What is needed is a word-for-word transcription of every record below.

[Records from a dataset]
↓↓↓
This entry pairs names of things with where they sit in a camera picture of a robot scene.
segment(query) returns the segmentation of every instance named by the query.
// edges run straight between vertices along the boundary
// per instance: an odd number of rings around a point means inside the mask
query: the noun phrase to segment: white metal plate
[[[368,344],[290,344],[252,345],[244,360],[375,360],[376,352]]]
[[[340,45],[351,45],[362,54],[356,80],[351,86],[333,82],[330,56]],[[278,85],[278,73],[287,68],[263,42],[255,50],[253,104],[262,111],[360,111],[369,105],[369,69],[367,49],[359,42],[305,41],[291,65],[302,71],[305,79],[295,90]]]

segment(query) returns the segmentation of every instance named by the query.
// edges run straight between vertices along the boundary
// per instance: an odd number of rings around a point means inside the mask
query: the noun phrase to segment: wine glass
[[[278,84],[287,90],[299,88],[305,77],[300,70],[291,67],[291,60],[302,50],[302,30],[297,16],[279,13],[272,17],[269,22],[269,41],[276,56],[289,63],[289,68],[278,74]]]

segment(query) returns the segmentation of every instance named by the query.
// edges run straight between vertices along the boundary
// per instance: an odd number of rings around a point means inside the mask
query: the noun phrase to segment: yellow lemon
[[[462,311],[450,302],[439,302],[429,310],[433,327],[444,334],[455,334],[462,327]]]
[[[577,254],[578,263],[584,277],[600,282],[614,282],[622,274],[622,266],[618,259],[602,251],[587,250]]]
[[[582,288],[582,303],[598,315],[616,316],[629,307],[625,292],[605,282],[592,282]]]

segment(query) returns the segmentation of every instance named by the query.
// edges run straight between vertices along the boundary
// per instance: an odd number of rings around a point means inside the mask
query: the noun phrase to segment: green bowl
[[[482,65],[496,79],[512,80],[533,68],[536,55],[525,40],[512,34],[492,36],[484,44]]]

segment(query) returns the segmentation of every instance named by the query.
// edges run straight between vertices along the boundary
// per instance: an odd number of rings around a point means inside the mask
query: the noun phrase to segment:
↑↑↑
_ANSWER SPACE_
This entry pairs names of things with where they sit in a camera picture of a robot scene.
segment(query) returns the segmentation of every instance named by the query.
// edges run straight between vertices along the boundary
// per instance: an odd number of rings around a point means inside the mask
query: the noun phrase to segment: white metal plate
[[[368,344],[290,344],[252,345],[244,360],[375,360],[376,352]]]
[[[340,45],[351,45],[362,54],[356,80],[351,86],[333,82],[330,56]],[[278,85],[278,73],[287,68],[263,42],[255,50],[253,104],[262,111],[360,111],[369,105],[369,69],[367,49],[359,42],[305,41],[291,65],[302,71],[305,79],[295,90]]]

segment(query) returns the segmentation of every instance named by the query.
// edges run straight between vertices along the boundary
// per instance: an odd number of rings around a point means inside the mask
query: the noun phrase to segment: wine glass
[[[278,84],[287,90],[299,88],[305,77],[300,70],[291,67],[291,60],[302,50],[302,30],[297,16],[279,13],[272,17],[269,22],[269,41],[276,56],[289,63],[289,68],[278,74]]]

segment(query) returns the segmentation of every instance named by the query.
// edges run straight between vertices along the boundary
// per instance: an odd number of rings around a point means inside the mask
query: the noun phrase to segment: yellow lemon
[[[462,311],[450,302],[439,302],[429,310],[433,327],[444,334],[455,334],[462,327]]]
[[[577,254],[578,263],[584,277],[600,282],[614,282],[622,274],[622,266],[618,259],[602,251],[587,250]]]
[[[582,288],[582,303],[598,315],[616,316],[629,307],[625,292],[605,282],[592,282]]]

segment(query) returns the segmentation of every instance named by the query.
// edges run straight between vertices along the boundary
// per instance: an odd number of rings around a point means inside the mask
query: the noun phrase to segment: green bowl
[[[482,65],[496,79],[512,80],[533,68],[536,55],[525,40],[512,34],[492,36],[484,44]]]

segment(query) returns the segmentation of every instance named by the query.
// edges run straight between vertices along the boundary
// per instance: an odd number of rings around a point means inside the mask
query: the noun phrase to segment:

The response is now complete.